An important aspect of the invention is the use of a first fluid having a pressure gradient along the fluid pathway greater than and a second fluid having a pressure gradient along the fluid pathway less than the fracture extension pressure gradient of the sediments to be fractured. In this manner, the first fluid can generate the pressures required to form fractures in the sediments. In contrast, the second fluid will have only a limited ability to fracture the sediments. Thus, the second fluid reduces fracturing of the sediments below the interface during fracturing of the sediments above the interface by the first fluid.

Another important aspect of the present invention is the fracturing of sediments not only in the porous zones but also in the sediments between the porous zones. In one aspect of the invention, substantially the entire length of the wellbore below the casing is fractured. In this manner, the fracturing of multiple zones is effected by a continuous process without the need to isolate the individual zones.
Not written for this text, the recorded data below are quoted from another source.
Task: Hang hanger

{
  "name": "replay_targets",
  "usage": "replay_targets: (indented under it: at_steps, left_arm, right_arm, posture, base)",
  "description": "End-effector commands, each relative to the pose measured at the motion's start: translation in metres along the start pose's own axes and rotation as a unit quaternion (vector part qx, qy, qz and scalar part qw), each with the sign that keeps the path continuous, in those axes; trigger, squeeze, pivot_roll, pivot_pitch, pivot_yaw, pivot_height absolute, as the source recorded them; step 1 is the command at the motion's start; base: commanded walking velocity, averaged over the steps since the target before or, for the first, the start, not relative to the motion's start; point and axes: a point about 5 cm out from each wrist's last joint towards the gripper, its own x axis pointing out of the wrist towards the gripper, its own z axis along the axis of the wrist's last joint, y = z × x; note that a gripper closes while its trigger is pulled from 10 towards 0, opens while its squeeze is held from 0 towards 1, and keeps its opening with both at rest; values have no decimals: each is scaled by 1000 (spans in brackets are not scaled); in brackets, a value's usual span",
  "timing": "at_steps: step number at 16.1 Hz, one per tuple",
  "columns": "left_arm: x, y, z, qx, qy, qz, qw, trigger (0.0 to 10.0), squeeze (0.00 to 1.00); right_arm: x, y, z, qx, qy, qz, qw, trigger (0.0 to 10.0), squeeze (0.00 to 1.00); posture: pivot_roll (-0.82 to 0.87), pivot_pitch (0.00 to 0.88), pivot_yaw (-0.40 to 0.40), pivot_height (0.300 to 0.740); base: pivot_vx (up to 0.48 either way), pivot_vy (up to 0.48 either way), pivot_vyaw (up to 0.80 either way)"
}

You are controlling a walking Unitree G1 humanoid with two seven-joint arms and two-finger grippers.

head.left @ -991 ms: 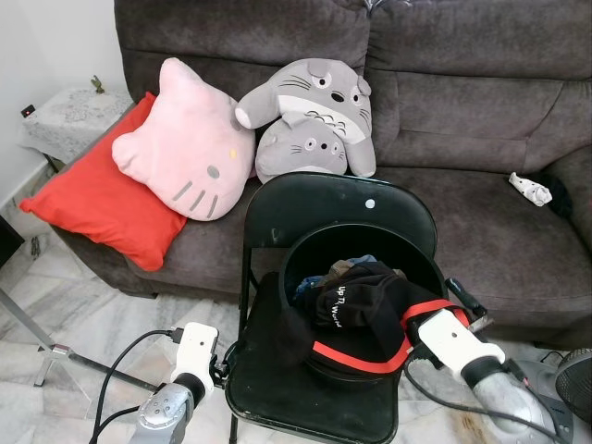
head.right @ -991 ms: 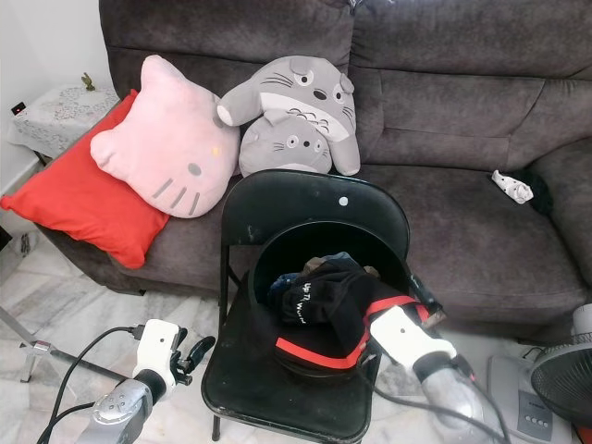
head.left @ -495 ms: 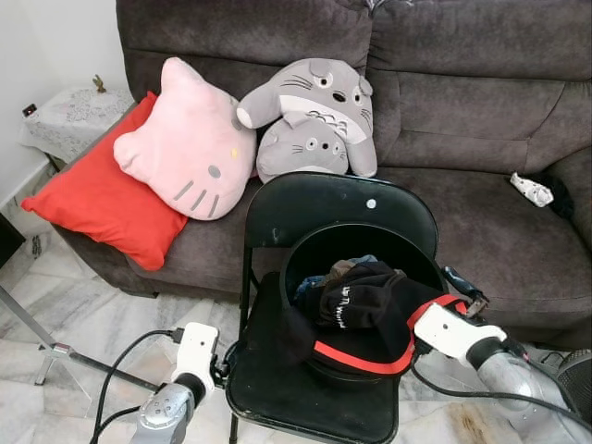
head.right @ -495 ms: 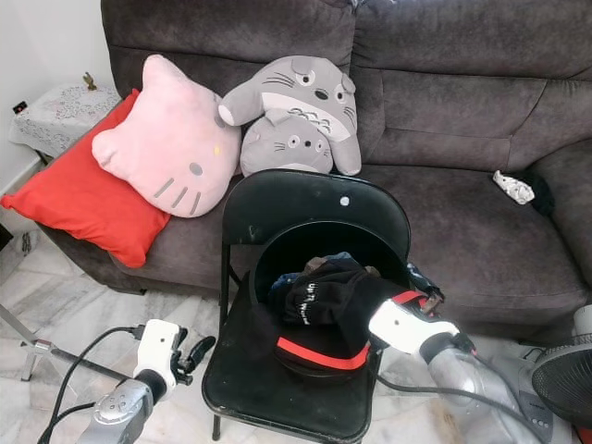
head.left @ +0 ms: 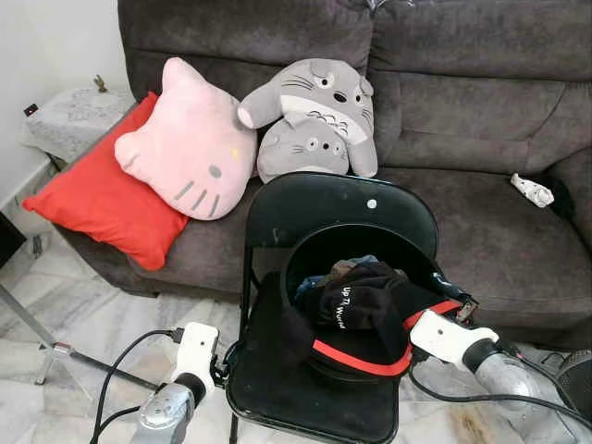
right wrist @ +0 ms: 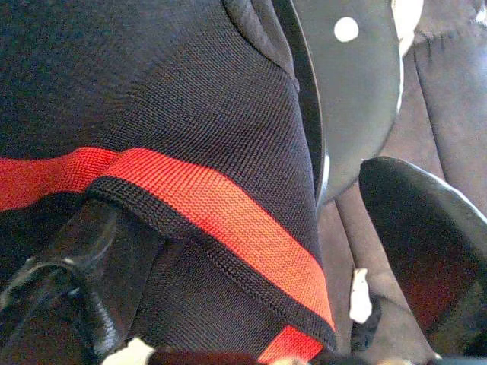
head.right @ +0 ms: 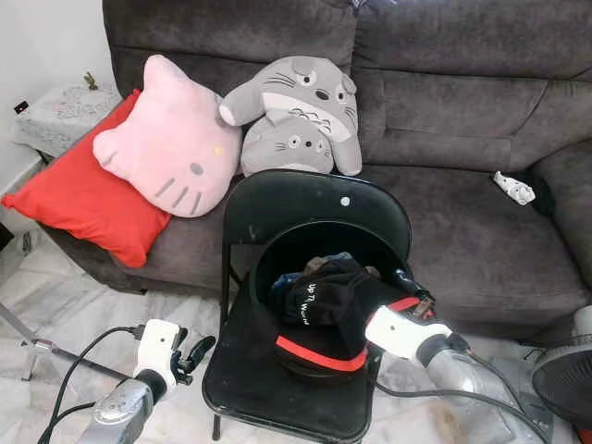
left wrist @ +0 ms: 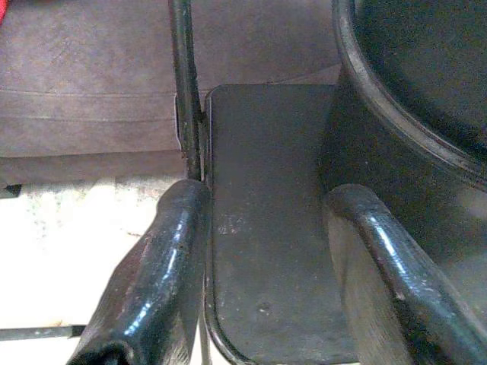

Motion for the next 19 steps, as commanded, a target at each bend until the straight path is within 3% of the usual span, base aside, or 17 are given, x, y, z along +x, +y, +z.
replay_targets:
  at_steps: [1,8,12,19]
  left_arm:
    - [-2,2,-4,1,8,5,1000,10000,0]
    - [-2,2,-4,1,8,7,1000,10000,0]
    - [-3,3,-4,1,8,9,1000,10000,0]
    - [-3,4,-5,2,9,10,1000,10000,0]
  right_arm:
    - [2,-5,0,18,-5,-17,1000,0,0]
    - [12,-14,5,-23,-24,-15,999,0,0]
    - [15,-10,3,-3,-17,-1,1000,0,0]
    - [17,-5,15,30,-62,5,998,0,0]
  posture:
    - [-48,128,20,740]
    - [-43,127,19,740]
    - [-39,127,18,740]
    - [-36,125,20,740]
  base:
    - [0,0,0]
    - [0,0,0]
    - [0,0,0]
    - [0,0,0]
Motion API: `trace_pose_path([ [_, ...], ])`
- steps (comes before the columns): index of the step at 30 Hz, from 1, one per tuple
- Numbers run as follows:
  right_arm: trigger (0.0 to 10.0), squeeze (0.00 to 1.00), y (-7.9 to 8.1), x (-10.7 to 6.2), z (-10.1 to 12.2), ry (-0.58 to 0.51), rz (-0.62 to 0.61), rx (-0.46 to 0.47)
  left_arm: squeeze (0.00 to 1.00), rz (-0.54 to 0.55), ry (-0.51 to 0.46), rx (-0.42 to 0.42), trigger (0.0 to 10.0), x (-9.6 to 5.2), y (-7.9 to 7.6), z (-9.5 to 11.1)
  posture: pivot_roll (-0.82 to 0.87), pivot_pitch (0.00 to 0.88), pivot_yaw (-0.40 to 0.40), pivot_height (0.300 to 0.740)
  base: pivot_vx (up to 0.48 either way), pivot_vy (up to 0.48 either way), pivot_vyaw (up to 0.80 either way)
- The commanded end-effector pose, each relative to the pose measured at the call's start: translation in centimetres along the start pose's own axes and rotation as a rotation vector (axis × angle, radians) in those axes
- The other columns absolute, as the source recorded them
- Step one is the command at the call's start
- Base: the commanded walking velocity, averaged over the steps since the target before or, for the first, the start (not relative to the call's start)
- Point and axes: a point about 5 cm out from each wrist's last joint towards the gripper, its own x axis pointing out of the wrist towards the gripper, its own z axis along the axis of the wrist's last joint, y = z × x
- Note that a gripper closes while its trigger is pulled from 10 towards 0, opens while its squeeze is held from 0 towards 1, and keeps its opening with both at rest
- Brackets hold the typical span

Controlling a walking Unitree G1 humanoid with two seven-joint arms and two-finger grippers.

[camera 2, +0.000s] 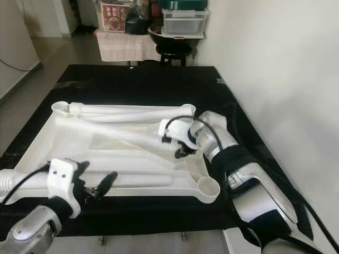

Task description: Building children table

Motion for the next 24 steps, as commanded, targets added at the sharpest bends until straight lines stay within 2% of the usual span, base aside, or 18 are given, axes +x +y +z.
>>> trace_pose_path([
  [1, 0.0, 0.0, -0.5, -1.1, 0.8, -0.101, -0.005, 0.056, 0.0, 0.0, -0.036, -0.046, 10.0, 0.3, 0.1, 0.8, -0.14, 0.0, -0.038, 0.74, 0.0, 0.0, 0.0],
  [3, 0.0, 0.0, -0.6, -1.5, 1.5, -0.221, -0.011, 0.123, 0.0, 0.0, -0.115, -0.109, 10.0, 1.0, 0.4, 2.4, -0.14, 0.0, -0.033, 0.74, 0.0, 0.0, 0.0],
  [5, 0.0, 0.0, -0.5, -1.5, 2.0, -0.286, -0.015, 0.134, 0.0, 0.002, -0.158, -0.141, 10.0, 1.3, 0.6, 3.3, -0.14, 0.0, -0.033, 0.74, 0.0, 0.0, 0.0],
  [6, 0.0, 0.0, -0.2, -1.5, 2.6, -0.345, -0.016, 0.132, 1.0, 0.003, -0.216, -0.199, 10.0, 1.6, 0.9, 4.2, -0.14, 0.0, -0.028, 0.74, 0.0, 0.0, 0.0],
  [8, 0.0, 0.0, 0.4, -1.4, 3.6, -0.423, -0.016, 0.127, 1.0, -0.001, -0.292, -0.281, 10.0, 2.0, 1.5, 5.5, -0.15, 0.0, -0.024, 0.74, 0.0, 0.0, 0.0],
  [12, 0.0, 0.0, 1.7, -1.0, 4.7, -0.479, 0.005, 0.104, 1.0, 0.011, -0.371, -0.36, 10.0, 2.9, 2.3, 7.2, -0.14, 0.0, -0.02, 0.74, 0.0, 0.0, 0.0],
  [13, 0.0, 0.0, 1.7, -1.0, 4.7, -0.479, 0.005, 0.104, 1.0, 0.011, -0.371, -0.36, 10.0, 2.9, 2.3, 7.2, -0.14, 0.0, -0.02, 0.74, 0.0, 0.0, 0.0],
  [15, 0.0, 0.0, 2.7, -0.9, 5.5, -0.505, 0.037, 0.073, 1.0, 0.013, -0.4, -0.385, 10.0, 3.5, 2.9, 8.1, -0.15, 0.0, -0.013, 0.74, 0.0, 0.0, 0.0],
  [16, 0.0, 0.0, 3.3, -1.1, 6.0, -0.525, 0.063, 0.051, 1.0, 0.014, -0.41, -0.368, 10.0, 3.9, 3.2, 8.6, -0.14, 0.0, -0.012, 0.74, 0.0, 0.0, 0.0],
  [19, 0.0, 0.0, 3.7, -1.2, 6.3, -0.539, 0.081, 0.035, 1.0, 0.015, -0.418, -0.355, 10.0, 4.2, 3.5, 9.0, -0.14, 0.0, -0.012, 0.74, 0.0, 0.0, 0.0],
  [20, 0.0, 0.0, 4.0, -1.4, 6.5, -0.552, 0.097, 0.024, 0.0, 0.027, -0.429, -0.327, 10.0, 4.5, 3.8, 9.5, -0.14, 0.0, -0.012, 0.74, 0.0, 0.0, 0.0],
  [22, 0.0, 0.0, 4.5, -1.7, 7.0, -0.58, 0.123, 0.001, 0.0, 0.035, -0.464, -0.302, 10.0, 5.2, 4.3, 10.8, -0.15, 0.0, -0.005, 0.74, 0.0, 0.0, 0.0],
  [24, 0.0, 0.0, 4.5, -1.7, 7.0, -0.58, 0.123, 0.001, 0.0, 0.035, -0.464, -0.302, 10.0, 5.2, 4.3, 10.8, -0.15, 0.0, -0.005, 0.74, 0.0, 0.0, 0.0],
])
The present invention is applicable to any well that is used to collect valuable fluids from one or more subterranean zones. The valuable fluids can be a gas, such as natural gas, or a liquid, such as oil or water. The zones can be any sediments or portion(s) thereof that contain the valuable fluids. The present invention is particularly applicable to tight-sand sediments acting as reservoirs for oil and/or gas deposits.

FIG. 1 depicts a well according to the present invention in tight-sand sediments. The stringers 10 are fluvial sandstone deposits formed generally at the inner bank of a stream or river. The stringers 10 are at varying depths in the well 12. Fractures 14 extend from the well 12 into the stringers 10 along substantially the entire length of the well 12 below the cemented well head or upper casing 16. The valuable fluids in the stringers 10 migrate along the fractures 14 to the well 12 for collection.

FIGS. 2 and 3 depict the preferred configurations of the well 12 for the fracturing of one or more zones. The well 12 includes a wellbore 20, a well head casing 24, a well head 28, a conduit or production casing 32, a gravel-pack screen 36, and a sump 40. The wellbore 20 generally has a diameter ranging from about 7 to about 15 inches. The well head casing 24 generally has a diameter ranging from about 10 to about 14 inches and is attached (e.g., cemented) to the wall of the wellbore 20. The well head 28 is supported by the well head casing 24.

The conduit 32 in well 12 is any suitable structure for transporting a fluid, particularly a slurry. An example is a casing or tubing string. The conduit 32 has a diameter that is less than the wellbore diameter, typically ranging from about 4 to about 8 inches. The conduit 32 is attached to the well head 28 and is preferably not attached (e.g., cemented) to the wellbore 20 so that an open annulus 44 exists between the wellbore 20 and the conduit 32.

The gravel-pack screen 36 in the well 12 should have a pore size that allows very fine grained particles to pass but prevents passage of larger solid particles.

The sump 40 in the well 12 is a structure or open hole sump below the conduit 32 into which casing wiper plugs and other devices used during fracturing of the zone(s) can fall and not obstruct future operations. The sump can be any suitably sized container, such as a length of pipe or tubing, or just the open hole below the conduit. The sump 40 should have an inner diameter that is no less than the diameter of the conduit 32.

The well 12 further includes a fluid pathway 48 formed by the conduit 32 and wellbore 20 or upper casing 24. The fluid pathway 48 extends from the well head 28 through the conduit 32 and the annulus 44 back to the well head 28. The conduit 32 communicates with the annulus 44 only at or below the deepest sediments to be fractured.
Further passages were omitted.